Le Jubilé comme libération : hier et aujourd’hui

Ancré dans la tradition biblique de libération et de restauration, le Jubilé n’est pas qu’un symbole spirituel: c’est aussi un impératif social et politique. Dans Spes non confundit, le pape François rappelle que le Jubilé implique “la remise des dettes, la libération des captifs et la redistribution des terres,” des signes concrets d’un ordre plus juste ou la vie peut refleurir.

Dans cette perspective, les deux documents s’accordent sur une proposition radicale mais nécessaire: la remise de dettes injustes, notamment celles qui écrasent les nations les plus vulnérables. Cette remise ne relève pas uniquement de la solidarité, mais bien de la justice.

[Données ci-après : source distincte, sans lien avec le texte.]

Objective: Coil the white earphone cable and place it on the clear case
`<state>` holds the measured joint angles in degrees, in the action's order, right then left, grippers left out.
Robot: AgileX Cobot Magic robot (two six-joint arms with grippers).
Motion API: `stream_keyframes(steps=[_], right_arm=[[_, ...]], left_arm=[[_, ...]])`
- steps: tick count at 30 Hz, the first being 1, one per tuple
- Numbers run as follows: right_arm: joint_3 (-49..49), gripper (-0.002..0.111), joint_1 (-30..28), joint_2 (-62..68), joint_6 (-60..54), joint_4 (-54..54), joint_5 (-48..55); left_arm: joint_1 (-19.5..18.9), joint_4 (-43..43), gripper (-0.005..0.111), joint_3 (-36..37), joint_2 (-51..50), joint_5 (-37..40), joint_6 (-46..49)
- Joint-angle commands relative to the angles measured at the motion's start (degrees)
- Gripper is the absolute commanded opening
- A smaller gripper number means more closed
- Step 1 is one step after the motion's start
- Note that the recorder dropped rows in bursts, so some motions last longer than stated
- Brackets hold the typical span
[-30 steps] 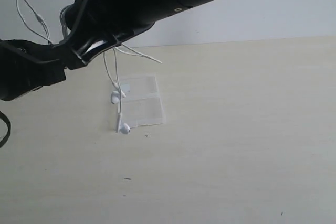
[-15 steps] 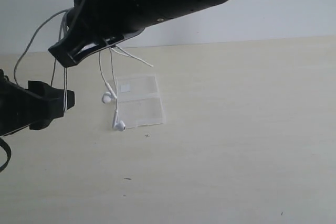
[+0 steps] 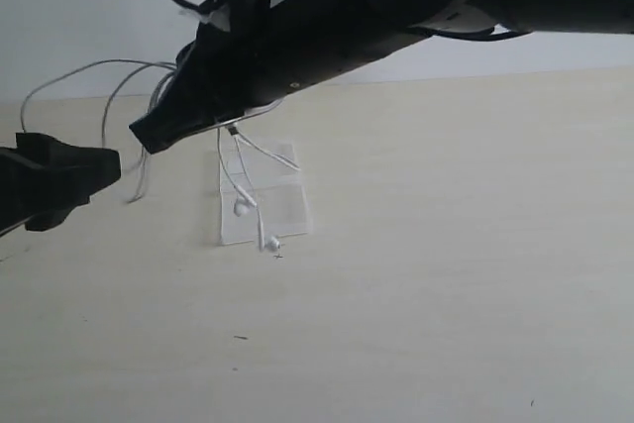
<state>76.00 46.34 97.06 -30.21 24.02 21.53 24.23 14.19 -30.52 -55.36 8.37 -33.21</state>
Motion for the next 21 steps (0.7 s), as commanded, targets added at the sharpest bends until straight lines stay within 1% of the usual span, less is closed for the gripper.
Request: stream_keyframes(steps=[1, 5, 8, 11, 13, 17, 18, 21], right_arm=[[0.4, 0.0, -0.4, 2.7, 0.4, 1.6, -0.8], [0.4, 0.0, -0.4, 3.4, 0.2, -0.9, -3.1], [0.4, 0.0, -0.7, 3.2, 1.8, -2.0, -5.7], [0.4, 0.0, -2.8, 3.2, 8.4, -2.0, -5.8], [0.4, 0.0, -4.5, 3.2, 10.9, -2.1, -4.8], [0.4, 0.0, -7.5, 3.2, 11.3, -2.1, -3.1], [0.4, 0.0, -8.1, 3.2, 11.3, -2.1, -2.8], [0.4, 0.0, -9.5, 3.4, 11.7, -1.9, -3.0]], left_arm=[[-0.1, 0.8, 0.052, -0.9, 1.1, -2.1, 0.2], [-0.1, 0.8, 0.052, -0.9, 1.1, -0.6, 0.2], [-0.1, 0.8, 0.051, -0.9, 1.1, 2.1, 0.2], [-0.1, 0.8, 0.04, -0.9, 1.1, 6.5, 0.2], [-0.2, 1.1, 0.027, -0.9, 1.4, 9.0, 0.2], [-0.2, 1.9, 0.003, -0.9, 1.9, 8.9, 0.2], [-0.2, 1.9, 0.0, -0.9, 1.9, 8.7, 0.4], [-0.2, 1.9, 0.0, -0.9, 1.9, 9.7, 0.5]])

Le Rapport sur le Jubilé propose des voies concrètes et institutionnelles pour y parvenir: réforme des contrats de dette souveraine, redéfinition du rôle du FMI et mise en place d’une nouvelle architecture financière mondiale alignée sur la dignité humaine. Il appelle également à un “HIPC II” (une nouvelle initiative d’annulation de la dette pour les pays très endettés) ainsi qu’à la création d’un Fonds jubilaire pour racheter les dettes au nom des nations en difficulté.

Vers une écologie intégrale de l´économie et de la création

Le défi qui se pose à nous n’est pas seulement de réformer le système financier: il appelle à une véritable conversion écologique. La note thématique nous invite à intégrer dans nos choix les principes de la doctrine sociale de l’Eglise: le bien commun, la justice entre les générations, la solidarité et la destination universelle des biens. Elle appelle à un changement de mode de vie dans les pays du Nord et à la construction de nouvelles alliances entre les Églises et les communautés du Sud.

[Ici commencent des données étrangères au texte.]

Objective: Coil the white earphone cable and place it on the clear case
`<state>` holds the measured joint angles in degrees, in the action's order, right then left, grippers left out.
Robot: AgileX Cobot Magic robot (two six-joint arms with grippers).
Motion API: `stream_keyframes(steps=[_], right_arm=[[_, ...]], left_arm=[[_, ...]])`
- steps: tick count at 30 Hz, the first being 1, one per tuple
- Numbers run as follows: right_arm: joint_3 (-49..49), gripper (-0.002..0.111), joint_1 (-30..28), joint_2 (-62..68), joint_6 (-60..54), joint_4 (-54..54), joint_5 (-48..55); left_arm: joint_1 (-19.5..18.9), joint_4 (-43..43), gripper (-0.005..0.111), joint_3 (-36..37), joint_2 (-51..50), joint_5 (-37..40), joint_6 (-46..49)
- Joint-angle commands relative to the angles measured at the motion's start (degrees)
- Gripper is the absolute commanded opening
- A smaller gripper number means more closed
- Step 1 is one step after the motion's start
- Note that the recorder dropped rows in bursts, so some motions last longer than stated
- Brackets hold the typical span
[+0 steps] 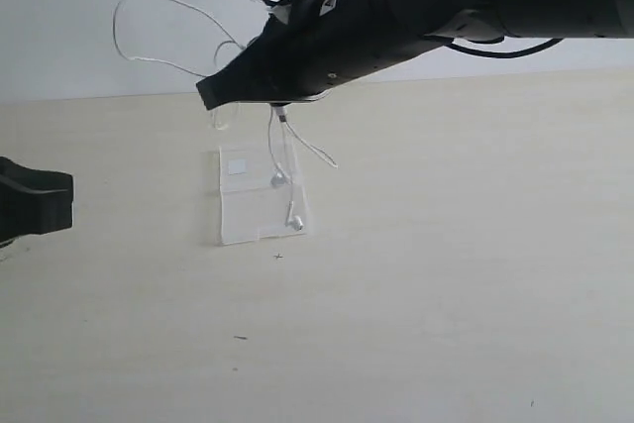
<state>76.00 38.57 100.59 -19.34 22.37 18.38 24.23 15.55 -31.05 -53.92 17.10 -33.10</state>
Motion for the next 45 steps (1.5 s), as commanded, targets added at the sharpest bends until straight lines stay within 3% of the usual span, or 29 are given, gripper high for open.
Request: stream_keyframes(steps=[1, 5, 10, 19, 23, 34, 45], right_arm=[[0.4, 0.0, -2.1, -0.2, 2.0, -0.1, -0.2], [3.3, 0.0, -3.6, 1.5, 4.4, -0.1, 0.8], [14.9, 0.0, -4.1, 7.0, 5.2, 0.0, 10.2], [39.1, 0.0, -4.7, 22.7, 20.9, -6.3, 32.0], [46.0, 0.0, -4.7, 27.8, 27.7, -12.3, 36.0], [47.9, 0.0, -4.7, 31.2, 35.6, -15.3, 30.1], [47.9, 0.0, -4.7, 35.7, 37.3, -15.4, 32.5]], left_arm=[[-0.2, 0.6, 0.0, -0.4, 0.4, 1.7, 0.4], [-0.2, 0.4, 0.0, 0.2, 0.4, 4.8, 0.4], [-0.2, -1.6, 0.0, 4.6, 0.4, 5.0, 0.0], [-0.2, -6.7, 0.0, 10.6, 0.6, 4.9, 0.0], [-0.2, -6.7, 0.0, 11.3, 0.6, 4.7, 0.0], [-0.2, -6.7, 0.0, 11.5, 0.6, 4.5, 0.0], [-0.2, -6.8, 0.0, 12.4, 0.6, 4.8, 0.0]])
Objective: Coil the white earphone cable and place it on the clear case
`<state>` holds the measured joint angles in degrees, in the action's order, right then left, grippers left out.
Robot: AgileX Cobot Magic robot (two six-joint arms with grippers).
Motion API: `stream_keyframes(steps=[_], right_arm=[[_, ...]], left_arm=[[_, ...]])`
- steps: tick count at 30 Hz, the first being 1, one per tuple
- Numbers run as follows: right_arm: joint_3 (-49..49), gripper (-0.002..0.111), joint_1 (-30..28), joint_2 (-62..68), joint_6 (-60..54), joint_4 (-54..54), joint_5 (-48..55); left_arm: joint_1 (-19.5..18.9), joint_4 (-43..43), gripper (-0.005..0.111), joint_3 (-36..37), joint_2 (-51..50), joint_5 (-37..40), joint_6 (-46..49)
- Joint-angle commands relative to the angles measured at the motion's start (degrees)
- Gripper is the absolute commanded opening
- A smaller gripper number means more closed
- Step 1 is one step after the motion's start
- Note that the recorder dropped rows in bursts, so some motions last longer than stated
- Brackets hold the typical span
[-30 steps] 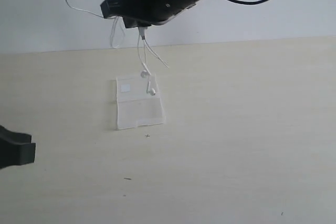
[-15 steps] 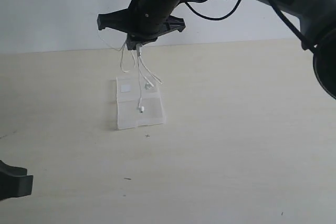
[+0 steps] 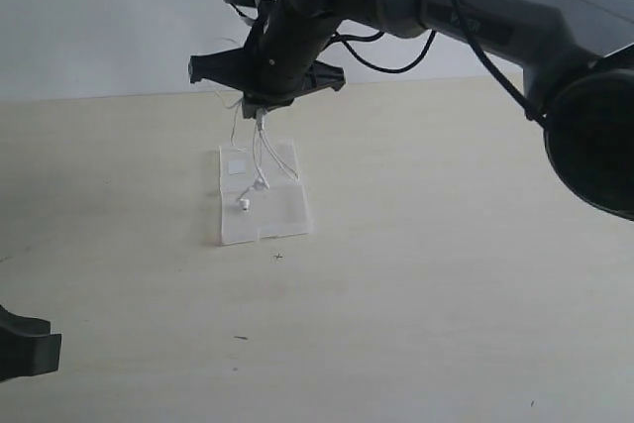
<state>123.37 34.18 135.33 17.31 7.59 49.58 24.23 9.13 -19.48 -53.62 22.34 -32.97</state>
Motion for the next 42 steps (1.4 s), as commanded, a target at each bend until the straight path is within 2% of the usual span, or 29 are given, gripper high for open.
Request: stream_keyframes(steps=[1, 8, 13, 26, 34, 37, 42], right_arm=[[0.5, 0.0, -0.3, 1.0, 0.7, -0.7, 2.2], [0.5, 0.0, -0.3, 2.5, 0.7, -0.7, 9.2], [0.5, 0.0, -0.3, 4.3, 0.7, -0.6, 10.5], [0.5, 0.0, -0.2, 5.5, 0.7, 1.0, -1.7], [0.5, 0.0, -0.2, 5.6, 0.7, 0.2, -3.1], [0.5, 0.007, -0.2, 5.6, 0.7, -0.2, -2.9], [0.5, 0.025, -0.2, 6.0, 0.7, -0.7, -1.4]], left_arm=[[-0.2, -0.3, 0.0, 0.9, 0.3, -0.4, -0.2], [-0.2, -0.9, 0.0, 1.0, 0.3, -1.2, -0.2], [-0.2, -1.8, 0.0, 1.0, 0.3, -1.2, -0.2], [-0.2, -2.2, 0.0, 1.0, 0.3, -1.2, -0.2], [-0.2, -2.2, 0.0, 1.0, 0.3, -1.7, -0.2], [-0.2, -2.2, 0.0, 1.0, 0.3, -1.7, -0.2], [-0.2, -2.2, 0.0, 1.0, 0.3, -1.8, -0.2]])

Elle met aussi en garde: les transitions dites “vertes” peuvent reproduire les logiques extractivistes du passé et aggraver la dette écologique. Une écologie intégrale exige de nouveaux modèles de coopération, fondés sur l’humilité, la justice et la coresponsabilité.

Que pouvons–nous faire?

En tant que membres de la Plateforme d’Action Laudato Si´, nous sommes invités à:

  • Sensibiliser nos réseaux et institutions à la notion de la dette écologique.
  • Plaider pour des réformes financières équitables qui placent les plus démunis et la planète au centre des priorités.
  • Bâtir des ponts entre le Nord et le Sud, en favorisant des relations concrètes et solidaires entre diocèses, paroisses et organisations
  • Prier et agir dans l’esprit du Jubilé, en gardant à l’esprit que toute transformation commence par le cœur et rayonne vers l’extérieur.

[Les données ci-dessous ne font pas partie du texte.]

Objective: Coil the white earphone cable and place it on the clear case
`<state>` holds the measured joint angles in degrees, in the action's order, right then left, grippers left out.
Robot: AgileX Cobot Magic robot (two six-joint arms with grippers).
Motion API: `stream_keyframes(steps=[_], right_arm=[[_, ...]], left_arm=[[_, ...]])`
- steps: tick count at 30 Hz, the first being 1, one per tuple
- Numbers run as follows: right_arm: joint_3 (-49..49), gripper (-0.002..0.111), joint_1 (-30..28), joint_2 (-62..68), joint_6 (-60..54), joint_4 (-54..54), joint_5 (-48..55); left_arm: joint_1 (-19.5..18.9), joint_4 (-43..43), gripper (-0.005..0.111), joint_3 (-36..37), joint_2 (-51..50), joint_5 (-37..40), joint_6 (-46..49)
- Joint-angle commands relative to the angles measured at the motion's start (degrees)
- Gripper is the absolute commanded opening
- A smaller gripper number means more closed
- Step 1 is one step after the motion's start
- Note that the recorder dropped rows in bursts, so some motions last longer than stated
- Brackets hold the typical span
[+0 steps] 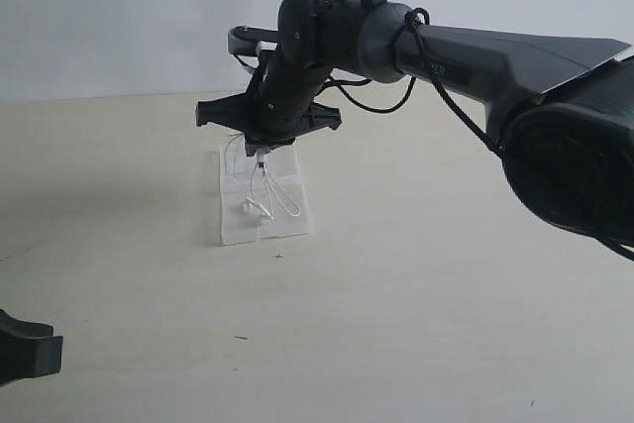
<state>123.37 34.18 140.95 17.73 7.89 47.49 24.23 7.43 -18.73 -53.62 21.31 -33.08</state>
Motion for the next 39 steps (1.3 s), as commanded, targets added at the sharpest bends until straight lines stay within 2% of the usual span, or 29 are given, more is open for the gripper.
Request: stream_keyframes(steps=[1, 4, 8, 18, 24, 28, 31, 35, 37, 39], right_arm=[[0.5, 0.03, -0.2, 0.4, 0.2, -1.0, 0.7], [0.5, 0.044, -0.2, 0.5, 0.3, -0.7, 0.6], [0.5, 0.052, -0.2, 0.5, 0.8, -0.3, 1.5], [0.5, 0.053, -0.2, -1.7, 0.2, -0.6, 15.2], [0.5, 0.053, -0.2, -6.9, -0.2, -1.0, 15.1], [0.5, 0.052, -0.2, -10.3, -3.0, -1.4, 21.3], [0.5, 0.044, -0.2, -12.0, -5.4, -4.6, 22.5], [-1.8, 0.012, -0.2, -15.6, -8.6, -7.9, 22.5], [-3.3, 0.0, -0.2, -17.4, -8.7, -7.9, 22.5], [-5.1, 0.0, -0.2, -19.1, -9.3, -7.9, 22.5]], left_arm=[[-0.2, -0.5, 0.0, 0.2, 0.3, -0.8, -0.1], [-0.2, -0.5, 0.0, 0.2, 0.3, -0.5, -0.1], [-0.2, -0.5, 0.0, 0.2, 0.3, -0.5, 0.1], [-0.2, -0.3, 0.0, 0.2, 0.3, -0.3, 0.2], [-0.2, -0.2, 0.0, 0.2, 0.3, -0.3, 0.2], [-0.2, 0.1, 0.0, 0.2, 0.3, -0.1, 0.3], [-0.2, 2.9, 0.0, 0.2, 0.3, -0.1, 0.3], [-0.2, 4.5, 0.0, 0.2, 0.3, -0.1, 0.3], [-0.2, 4.5, 0.0, 0.2, 0.3, -0.1, 0.3], [-0.2, 4.5, 0.0, 0.2, 0.3, -0.1, 0.3]])
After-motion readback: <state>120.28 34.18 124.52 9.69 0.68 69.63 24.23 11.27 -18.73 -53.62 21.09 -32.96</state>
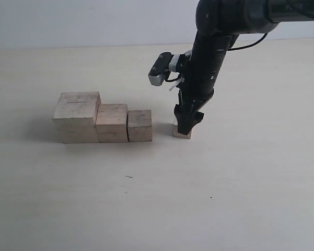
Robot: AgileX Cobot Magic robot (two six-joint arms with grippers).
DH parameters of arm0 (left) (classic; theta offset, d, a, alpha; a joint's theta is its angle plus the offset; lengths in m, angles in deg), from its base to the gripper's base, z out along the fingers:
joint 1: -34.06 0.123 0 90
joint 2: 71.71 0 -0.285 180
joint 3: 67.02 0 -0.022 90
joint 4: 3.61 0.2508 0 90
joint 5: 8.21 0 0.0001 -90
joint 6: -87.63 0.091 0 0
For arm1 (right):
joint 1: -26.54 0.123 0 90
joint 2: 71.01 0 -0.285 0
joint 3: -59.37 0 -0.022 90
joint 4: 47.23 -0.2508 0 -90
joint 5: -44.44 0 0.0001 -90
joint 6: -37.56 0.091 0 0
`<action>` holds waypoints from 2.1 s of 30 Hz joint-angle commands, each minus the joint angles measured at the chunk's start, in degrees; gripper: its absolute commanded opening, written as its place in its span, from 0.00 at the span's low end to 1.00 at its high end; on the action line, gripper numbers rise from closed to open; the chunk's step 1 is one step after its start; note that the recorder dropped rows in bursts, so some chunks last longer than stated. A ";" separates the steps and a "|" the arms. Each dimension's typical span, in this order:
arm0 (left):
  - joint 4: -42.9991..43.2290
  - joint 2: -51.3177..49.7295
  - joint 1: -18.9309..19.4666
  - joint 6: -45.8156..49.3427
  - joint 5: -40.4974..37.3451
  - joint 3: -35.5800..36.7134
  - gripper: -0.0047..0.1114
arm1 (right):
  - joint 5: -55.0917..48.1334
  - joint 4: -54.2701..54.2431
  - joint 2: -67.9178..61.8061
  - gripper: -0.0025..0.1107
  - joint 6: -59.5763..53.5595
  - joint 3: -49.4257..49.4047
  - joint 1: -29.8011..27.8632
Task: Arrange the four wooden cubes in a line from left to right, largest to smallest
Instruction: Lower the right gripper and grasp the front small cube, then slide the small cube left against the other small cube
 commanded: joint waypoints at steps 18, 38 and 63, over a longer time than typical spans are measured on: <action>-0.19 0.30 -0.41 0.03 0.45 0.02 0.04 | 1.15 -4.11 -2.29 0.15 -2.71 -0.06 0.02; -0.19 0.30 -0.41 0.03 0.45 0.02 0.04 | 4.17 -9.27 -2.29 0.15 -20.40 -0.06 0.02; -0.19 0.30 -0.41 0.03 0.45 0.02 0.04 | 5.16 -9.24 -2.39 0.15 -19.79 -0.06 1.36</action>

Ajouter ces actions à votre tableau de bord

En chemin vers une écologie intégrale, nous pouvons inscrire ces engagements dans notre plan Laudato Si´, alignant nos actions avec les principes de justice écologique et de solidarité. En faisant ça, nous nourrissons notre conversion spirituelle et écologique, tout en rendant visibles nos efforts à travers les plans partagés, les témoignages collectifs et en fin de parcours, le certificat Laudato Si’ signe notre engagement en transformation continue.

Que ce Jubilé ne soit pas une simple formalité. Qu’il soit un véritable tournant: vers une économie qui guérit, une création qui respire et une humanité qui retrouve le souffle sacré de la justice.